- EXERCISE INSTRUCTIONS: In your copy, leave out the pictures and reproduce the listing below exactly.

=== DATA SECTION ===

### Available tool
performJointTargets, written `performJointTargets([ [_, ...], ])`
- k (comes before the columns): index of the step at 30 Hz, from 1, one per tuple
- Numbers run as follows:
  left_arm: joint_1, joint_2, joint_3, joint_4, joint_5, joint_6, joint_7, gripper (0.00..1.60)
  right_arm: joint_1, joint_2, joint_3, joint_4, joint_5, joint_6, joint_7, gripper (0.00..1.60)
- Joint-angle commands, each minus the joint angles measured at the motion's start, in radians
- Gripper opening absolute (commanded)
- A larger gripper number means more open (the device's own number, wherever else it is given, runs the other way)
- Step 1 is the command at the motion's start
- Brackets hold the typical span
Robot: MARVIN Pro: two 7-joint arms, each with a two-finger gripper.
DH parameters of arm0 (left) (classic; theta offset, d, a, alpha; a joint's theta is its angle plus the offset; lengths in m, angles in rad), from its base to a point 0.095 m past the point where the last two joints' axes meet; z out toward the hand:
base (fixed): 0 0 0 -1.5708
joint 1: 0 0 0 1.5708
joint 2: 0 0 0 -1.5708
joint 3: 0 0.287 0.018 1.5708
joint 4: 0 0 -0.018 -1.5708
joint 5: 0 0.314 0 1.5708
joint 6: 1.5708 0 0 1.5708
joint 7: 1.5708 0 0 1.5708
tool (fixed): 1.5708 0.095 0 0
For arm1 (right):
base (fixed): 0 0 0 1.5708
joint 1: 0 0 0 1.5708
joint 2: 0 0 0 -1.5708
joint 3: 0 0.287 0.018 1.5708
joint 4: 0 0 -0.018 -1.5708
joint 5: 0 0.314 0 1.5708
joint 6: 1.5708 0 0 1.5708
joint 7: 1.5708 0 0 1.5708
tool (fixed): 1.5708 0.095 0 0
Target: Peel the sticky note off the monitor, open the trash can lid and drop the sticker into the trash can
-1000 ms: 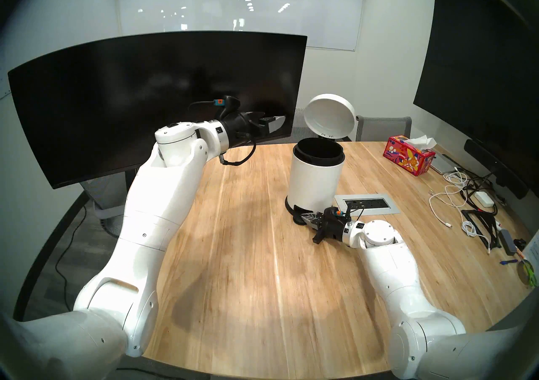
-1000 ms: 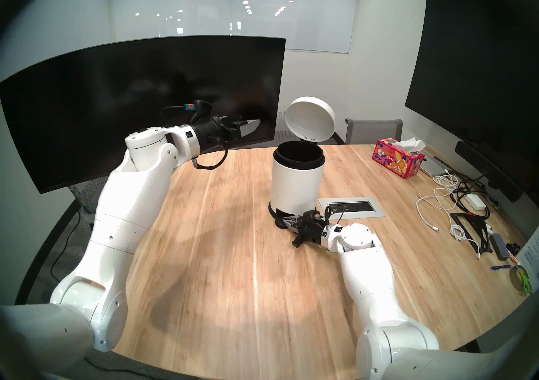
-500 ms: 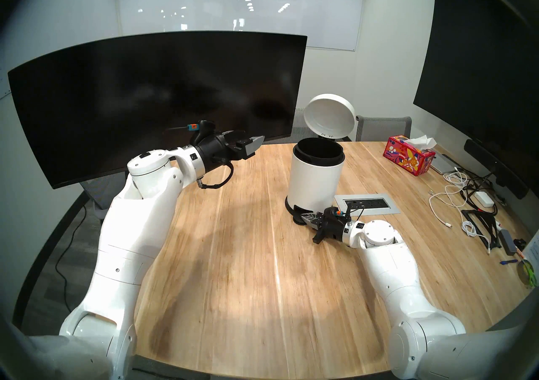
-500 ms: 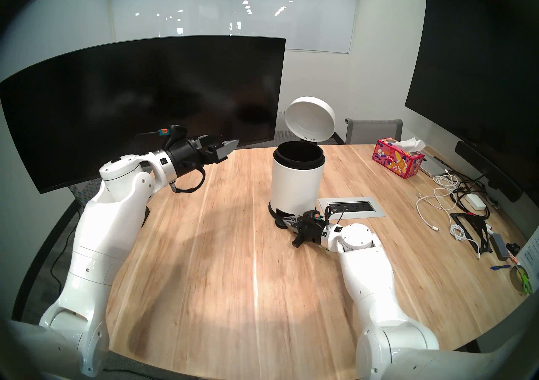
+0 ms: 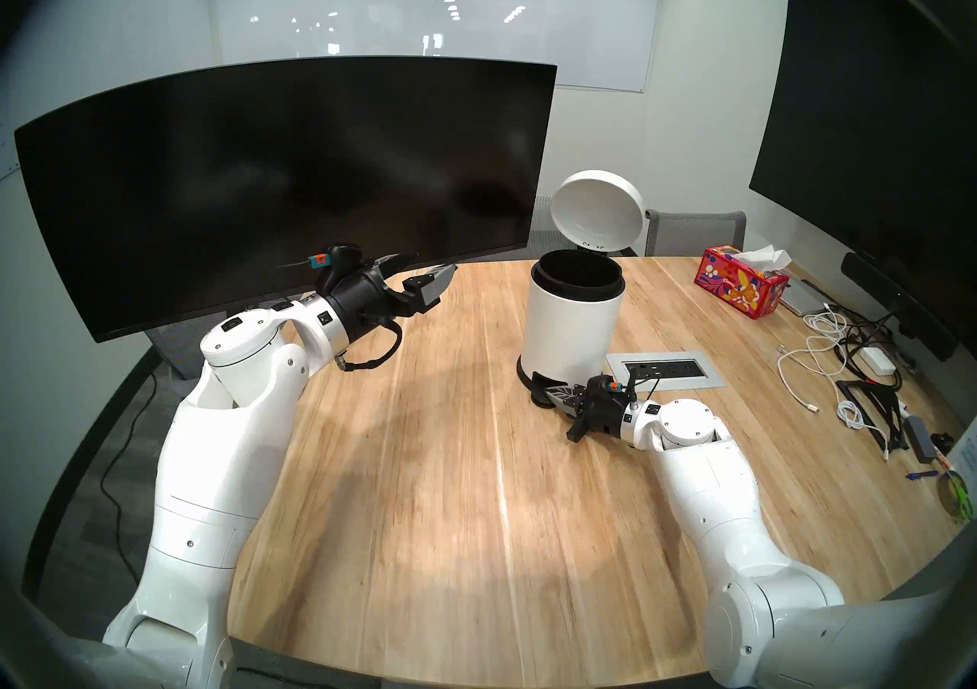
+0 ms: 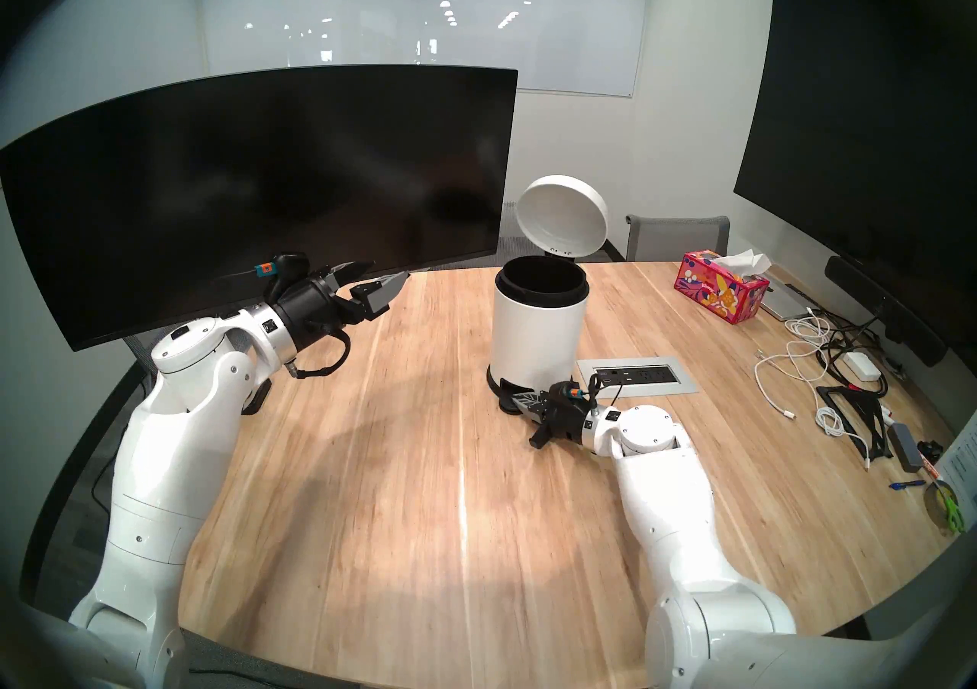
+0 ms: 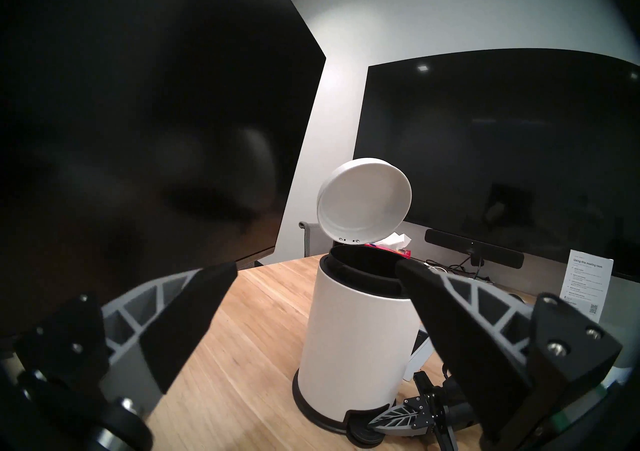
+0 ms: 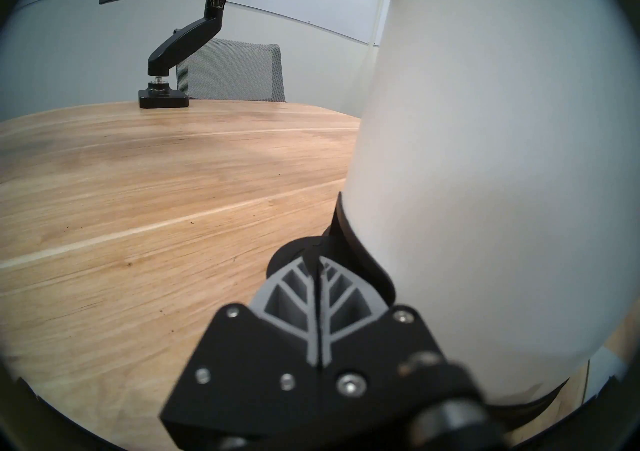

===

- ANSWER:
### Available tool
performJointTargets, written `performJointTargets([ [_, ...], ])`
- k (comes before the columns): index of the step at 30 Hz, from 1, one per tuple
- Numbers run as follows:
  left_arm: joint_1, joint_2, joint_3, joint_4, joint_5, joint_6, joint_7, gripper (0.00..1.60)
  right_arm: joint_1, joint_2, joint_3, joint_4, joint_5, joint_6, joint_7, gripper (0.00..1.60)
- Joint-angle commands, each minus the joint angles measured at the motion's start, in radians
- Gripper opening absolute (commanded)
- A larger gripper number means more open (the device's own number, wherever else it is given, runs the other way)
- Step 1 is the command at the motion's start
- Brackets hold the typical span
Robot: MARVIN Pro: two 7-joint arms, each with a two-finger gripper.
DH parameters of arm0 (left) (classic; theta offset, d, a, alpha; a joint's theta is its angle plus the offset; lengths in m, angles in rad), from its base to a point 0.095 m past the point where the last two joints' axes meet; z out toward the hand:
base (fixed): 0 0 0 -1.5708
joint 1: 0 0 0 1.5708
joint 2: 0 0 0 -1.5708
joint 3: 0 0.287 0.018 1.5708
joint 4: 0 0 -0.018 -1.5708
joint 5: 0 0.314 0 1.5708
joint 6: 1.5708 0 0 1.5708
joint 7: 1.5708 0 0 1.5708
tool (fixed): 1.5708 0.095 0 0
For arm1 (right):
base (fixed): 0 0 0 1.5708
joint 1: 0 0 0 1.5708
joint 2: 0 0 0 -1.5708
joint 3: 0 0.287 0.018 1.5708
joint 4: 0 0 -0.018 -1.5708
joint 5: 0 0.314 0 1.5708
joint 6: 1.5708 0 0 1.5708
joint 7: 1.5708 0 0 1.5708
tool (fixed): 1.5708 0.095 0 0
Target: Peel the sticky note off the monitor, open the trash can lid and drop the sticker into the trash can
-1000 ms: 
-1000 ms: 
-500 ms: 
-500 ms: 
+0 ms: 
+0 ms: 
+0 ms: 
+0 ms: 

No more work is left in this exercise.